The driver got out too and followed him. "What do you mean, doubles?" he said.
''I'm one of the guys that pretended to be him. Back off, will you?"
The cab driver moved closer. "You are Stone," he said, and hit him in the mouth. The man staggered but didn't go down. Two or three other men were drifting toward them. "Stone," said the cab driver, and hit the man again. This time he fell. "Hey, wait a minute," he said, looking up at them.
"Ed Stone?" someone asked.
"Yes. I'm sure of it."
People were running toward them across the piazza. Presently all those who could get near enough were kicking the man who lay on the cobbles. His eyes were open, but he did not seem to be conscious; except for grunts when air was forced out of his lungs, he did not make a sound. The men in a circle around him worked in silence; they kept on kicking him until he was dead, and for some time after.
On the morning of the seventeenth, Lavalle was making breakfast and half-listening to the Shanghai news when she heard, "The man killed by an angry mob in Florence, Italy, yesterday has been identified as Ed Stone. So ends a tragic chapter in the history of mankind. We now return you to-One moment. Something seems to be-"
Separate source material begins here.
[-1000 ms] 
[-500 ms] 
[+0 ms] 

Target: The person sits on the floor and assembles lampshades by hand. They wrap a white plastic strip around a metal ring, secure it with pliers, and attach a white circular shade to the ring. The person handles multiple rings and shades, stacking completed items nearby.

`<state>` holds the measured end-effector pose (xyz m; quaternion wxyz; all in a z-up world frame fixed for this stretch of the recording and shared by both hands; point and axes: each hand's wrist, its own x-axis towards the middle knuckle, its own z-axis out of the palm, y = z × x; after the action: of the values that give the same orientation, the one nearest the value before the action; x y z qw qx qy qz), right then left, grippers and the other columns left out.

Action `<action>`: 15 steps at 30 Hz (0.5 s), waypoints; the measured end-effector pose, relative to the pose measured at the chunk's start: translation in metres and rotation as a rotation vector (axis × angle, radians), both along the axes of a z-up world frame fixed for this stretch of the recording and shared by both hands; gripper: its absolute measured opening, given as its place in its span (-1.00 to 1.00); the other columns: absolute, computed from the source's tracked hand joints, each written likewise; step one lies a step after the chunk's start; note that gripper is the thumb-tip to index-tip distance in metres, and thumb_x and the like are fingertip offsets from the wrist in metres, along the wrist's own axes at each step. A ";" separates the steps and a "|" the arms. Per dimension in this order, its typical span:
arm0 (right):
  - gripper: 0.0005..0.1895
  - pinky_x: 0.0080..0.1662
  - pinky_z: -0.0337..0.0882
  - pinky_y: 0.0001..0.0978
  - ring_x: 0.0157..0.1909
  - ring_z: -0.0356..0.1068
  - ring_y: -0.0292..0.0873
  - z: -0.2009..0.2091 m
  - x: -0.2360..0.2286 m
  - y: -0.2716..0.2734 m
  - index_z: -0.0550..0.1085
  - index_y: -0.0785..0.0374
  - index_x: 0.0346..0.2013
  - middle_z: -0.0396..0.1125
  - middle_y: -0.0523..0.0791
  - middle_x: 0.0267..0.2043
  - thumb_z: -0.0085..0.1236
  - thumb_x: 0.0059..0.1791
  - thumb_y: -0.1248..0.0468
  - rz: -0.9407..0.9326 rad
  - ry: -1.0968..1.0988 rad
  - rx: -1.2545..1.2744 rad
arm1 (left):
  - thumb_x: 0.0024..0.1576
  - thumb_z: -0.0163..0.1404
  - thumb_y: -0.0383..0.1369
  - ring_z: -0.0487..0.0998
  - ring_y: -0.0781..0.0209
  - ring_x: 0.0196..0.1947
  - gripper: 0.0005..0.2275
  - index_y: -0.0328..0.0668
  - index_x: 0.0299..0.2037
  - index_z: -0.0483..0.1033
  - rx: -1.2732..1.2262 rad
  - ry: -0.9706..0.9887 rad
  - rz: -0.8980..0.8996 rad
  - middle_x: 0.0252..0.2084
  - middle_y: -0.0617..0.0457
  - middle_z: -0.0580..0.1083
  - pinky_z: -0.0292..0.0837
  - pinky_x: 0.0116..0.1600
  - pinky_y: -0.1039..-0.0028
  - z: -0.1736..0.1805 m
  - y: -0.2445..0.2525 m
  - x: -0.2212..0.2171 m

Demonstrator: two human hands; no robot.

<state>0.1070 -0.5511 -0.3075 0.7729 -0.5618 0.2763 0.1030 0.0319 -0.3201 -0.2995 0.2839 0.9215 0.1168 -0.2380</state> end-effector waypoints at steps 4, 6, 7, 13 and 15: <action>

Her spoon clattered on the floor. Behind the announcer the camera had tilted up; something dark and blurred was descending. "Yes! There it is!" the announcer shouted. "This is a historic day, ladies and gentlemen, here comes the-"
A babble of voices speaking Mandarin drowned him out. Something faintly glittering in the searchlight was dropping-long gossamer threads that searched for the top of the Cube, clung and stiffened.
"Some sort of ropes or cables," the announcer was saying, "but they're really too thin for that, and it's probably something we've never-"
There was a roar and a cloud of dust that obscured the camera. "Ladies and gentlemen," the announcer shouted, "it's happening-the aliens have come! The aliens have come!"
The smoky scene vanished and was replaced by a more distant view. Above the cloud of yellowish dust, the top of the Cube could be seen rising with incredible swiftness, now only a dark square, then nothing at all. The scene went black.
"Just as predicted, the aliens have come to take the Cube away! Those of us who are left must have believed it would never happen, but we've seen it with our own eyes! Ah, I am informed that our transmission from the Cube site has been interrupted. What a day, ladies and gentlemen! While we try to reestablish contact, let's go now to-"
The holo went dark.
After a moment it lighted up again. "This is Charles Severinson in New York," said the talking head. "I'm sorry to report that we are experiencing some technical difficulty with our feed from Shanghai, but while we are waiting for it to be restored, we have Professor David Krug in the virtual studio with us. Professor Krug is the former head of the Palomar Observatory and a noted expert on planetary motions. Professor, nice to have you with us."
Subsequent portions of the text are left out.